■ The task ■
Answer with a single number, the count of lines in the material below that contain the word "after".

■ Given data ■
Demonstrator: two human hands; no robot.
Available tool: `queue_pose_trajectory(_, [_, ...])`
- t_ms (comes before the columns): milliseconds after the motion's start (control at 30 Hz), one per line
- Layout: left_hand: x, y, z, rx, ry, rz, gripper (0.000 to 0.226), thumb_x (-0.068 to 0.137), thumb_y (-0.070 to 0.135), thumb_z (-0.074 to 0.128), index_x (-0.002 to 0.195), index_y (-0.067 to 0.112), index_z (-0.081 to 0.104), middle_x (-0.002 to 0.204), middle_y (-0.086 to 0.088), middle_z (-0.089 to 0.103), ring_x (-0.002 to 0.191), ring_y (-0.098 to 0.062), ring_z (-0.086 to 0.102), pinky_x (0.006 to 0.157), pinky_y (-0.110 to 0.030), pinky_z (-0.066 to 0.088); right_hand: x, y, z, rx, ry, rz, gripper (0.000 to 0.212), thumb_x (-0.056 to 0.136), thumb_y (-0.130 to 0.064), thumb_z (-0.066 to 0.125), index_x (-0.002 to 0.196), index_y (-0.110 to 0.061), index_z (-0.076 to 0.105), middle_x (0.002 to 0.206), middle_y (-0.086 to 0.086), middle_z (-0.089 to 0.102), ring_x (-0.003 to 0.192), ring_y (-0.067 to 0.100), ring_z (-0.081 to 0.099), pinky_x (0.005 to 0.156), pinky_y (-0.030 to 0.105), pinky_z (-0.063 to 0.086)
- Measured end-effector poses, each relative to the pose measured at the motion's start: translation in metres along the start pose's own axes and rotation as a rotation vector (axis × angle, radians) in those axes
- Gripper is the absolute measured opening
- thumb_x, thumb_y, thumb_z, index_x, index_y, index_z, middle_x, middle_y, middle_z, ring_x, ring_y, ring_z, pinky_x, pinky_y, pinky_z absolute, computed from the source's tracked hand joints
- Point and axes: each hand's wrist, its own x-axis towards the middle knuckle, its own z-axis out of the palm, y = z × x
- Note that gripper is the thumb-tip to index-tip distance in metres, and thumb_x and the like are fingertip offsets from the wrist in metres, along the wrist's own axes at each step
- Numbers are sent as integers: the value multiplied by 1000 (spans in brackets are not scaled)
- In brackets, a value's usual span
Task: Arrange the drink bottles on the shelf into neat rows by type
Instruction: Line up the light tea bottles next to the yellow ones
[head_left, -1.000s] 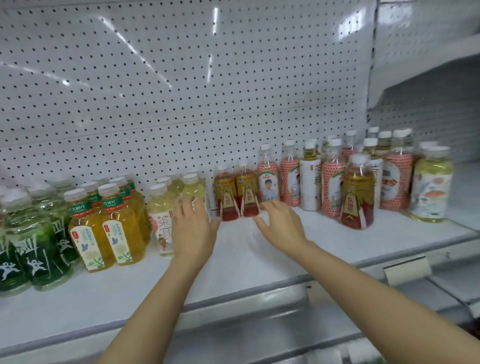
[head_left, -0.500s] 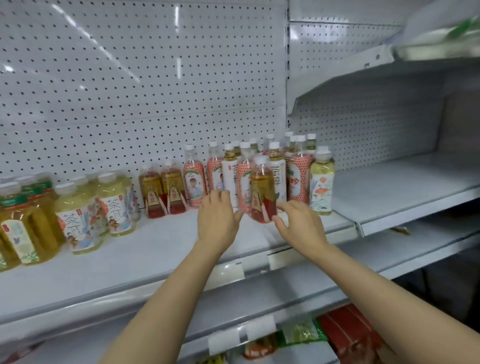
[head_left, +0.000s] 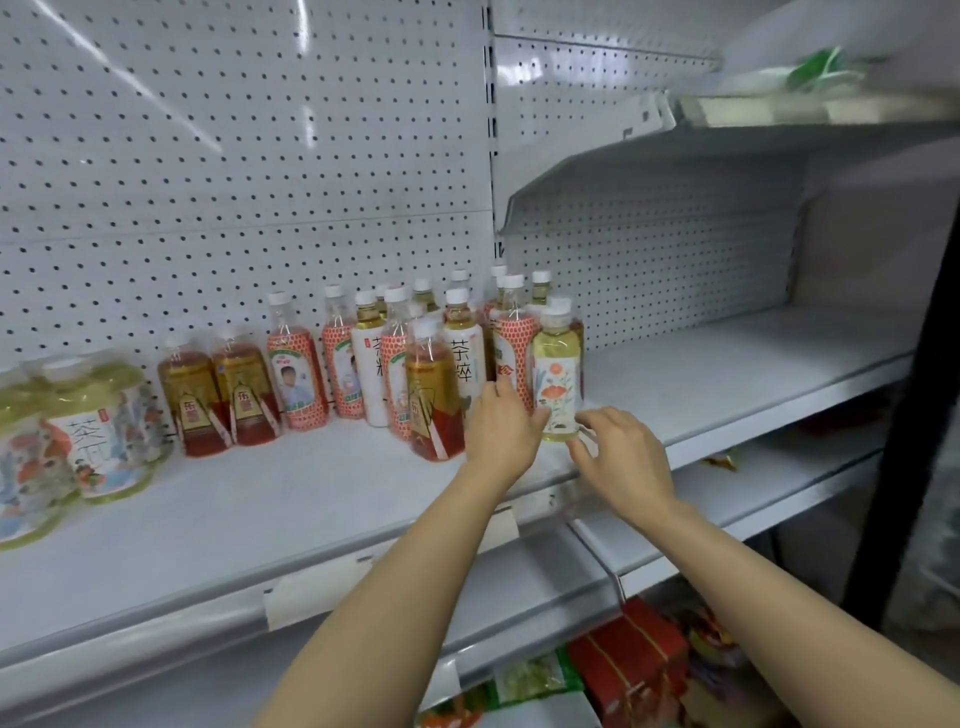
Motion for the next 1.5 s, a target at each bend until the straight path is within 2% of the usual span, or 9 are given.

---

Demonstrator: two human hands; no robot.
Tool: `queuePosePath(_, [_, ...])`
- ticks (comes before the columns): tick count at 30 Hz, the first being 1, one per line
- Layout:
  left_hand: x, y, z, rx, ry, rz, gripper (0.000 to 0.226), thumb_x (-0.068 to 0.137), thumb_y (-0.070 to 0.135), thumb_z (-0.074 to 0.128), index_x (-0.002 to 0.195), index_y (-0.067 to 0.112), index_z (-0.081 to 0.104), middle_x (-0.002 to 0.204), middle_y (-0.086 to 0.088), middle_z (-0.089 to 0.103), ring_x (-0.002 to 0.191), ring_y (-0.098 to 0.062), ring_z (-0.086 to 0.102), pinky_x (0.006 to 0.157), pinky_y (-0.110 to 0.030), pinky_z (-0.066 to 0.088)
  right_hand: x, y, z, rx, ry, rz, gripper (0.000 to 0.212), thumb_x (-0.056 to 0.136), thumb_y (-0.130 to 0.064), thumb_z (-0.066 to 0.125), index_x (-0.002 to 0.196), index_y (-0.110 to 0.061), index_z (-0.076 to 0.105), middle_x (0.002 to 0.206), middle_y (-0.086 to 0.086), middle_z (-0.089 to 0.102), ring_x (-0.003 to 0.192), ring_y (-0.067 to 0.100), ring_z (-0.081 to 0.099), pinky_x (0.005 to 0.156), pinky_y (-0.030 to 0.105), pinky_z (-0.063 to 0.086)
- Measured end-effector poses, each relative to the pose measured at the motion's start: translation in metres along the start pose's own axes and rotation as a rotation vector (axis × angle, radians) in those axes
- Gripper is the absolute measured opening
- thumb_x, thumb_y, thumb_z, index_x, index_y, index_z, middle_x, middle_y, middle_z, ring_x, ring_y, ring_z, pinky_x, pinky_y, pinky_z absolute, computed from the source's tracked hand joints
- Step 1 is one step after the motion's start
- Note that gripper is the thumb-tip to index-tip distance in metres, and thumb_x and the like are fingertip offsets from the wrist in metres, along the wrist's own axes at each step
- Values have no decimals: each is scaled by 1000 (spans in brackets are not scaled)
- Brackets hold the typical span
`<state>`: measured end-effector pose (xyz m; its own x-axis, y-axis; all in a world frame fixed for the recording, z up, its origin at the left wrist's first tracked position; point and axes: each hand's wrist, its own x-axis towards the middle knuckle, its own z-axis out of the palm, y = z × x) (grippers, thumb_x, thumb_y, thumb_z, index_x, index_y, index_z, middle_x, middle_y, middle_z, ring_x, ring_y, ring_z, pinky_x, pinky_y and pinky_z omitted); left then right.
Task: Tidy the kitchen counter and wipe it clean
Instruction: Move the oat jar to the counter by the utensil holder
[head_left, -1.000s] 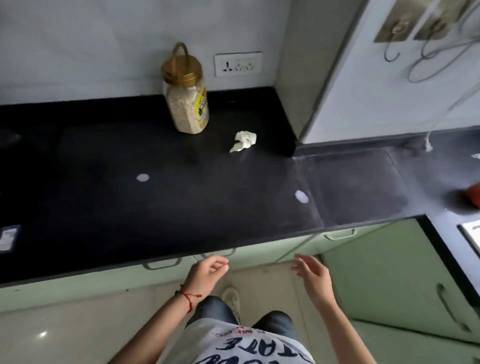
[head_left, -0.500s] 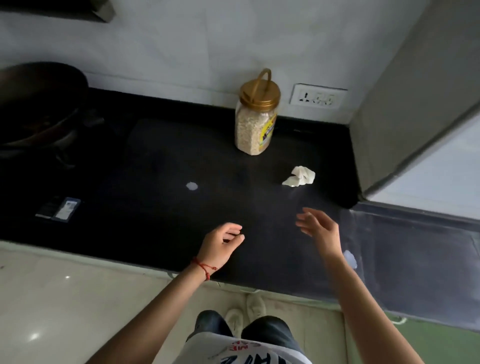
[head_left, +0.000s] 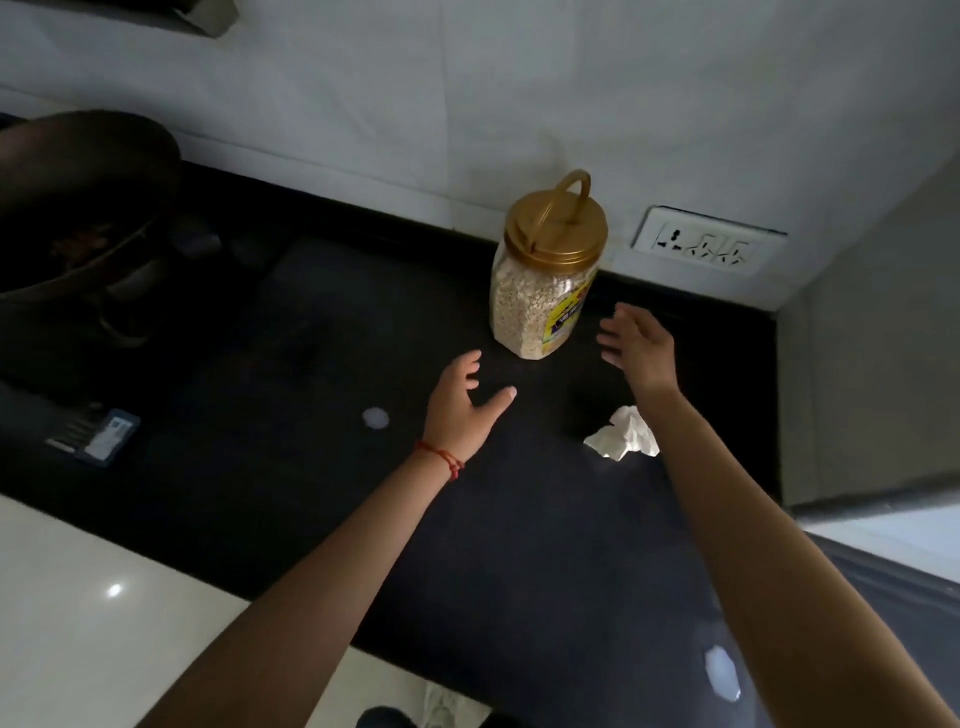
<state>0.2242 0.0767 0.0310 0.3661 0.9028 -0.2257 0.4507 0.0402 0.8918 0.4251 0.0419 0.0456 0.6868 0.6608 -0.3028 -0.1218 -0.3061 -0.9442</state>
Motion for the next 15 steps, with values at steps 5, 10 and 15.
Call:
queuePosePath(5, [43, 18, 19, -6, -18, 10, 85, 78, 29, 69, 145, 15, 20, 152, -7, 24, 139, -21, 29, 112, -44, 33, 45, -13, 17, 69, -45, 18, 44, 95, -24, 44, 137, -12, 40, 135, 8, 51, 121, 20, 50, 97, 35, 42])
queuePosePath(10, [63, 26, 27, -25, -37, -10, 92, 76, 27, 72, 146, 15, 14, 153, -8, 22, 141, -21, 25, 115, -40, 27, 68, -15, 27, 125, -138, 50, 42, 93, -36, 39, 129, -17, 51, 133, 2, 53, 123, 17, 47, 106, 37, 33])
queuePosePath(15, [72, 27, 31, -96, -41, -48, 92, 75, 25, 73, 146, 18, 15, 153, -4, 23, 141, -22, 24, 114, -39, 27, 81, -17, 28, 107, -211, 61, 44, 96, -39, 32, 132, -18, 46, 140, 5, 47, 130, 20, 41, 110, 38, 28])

■ Response below ■
2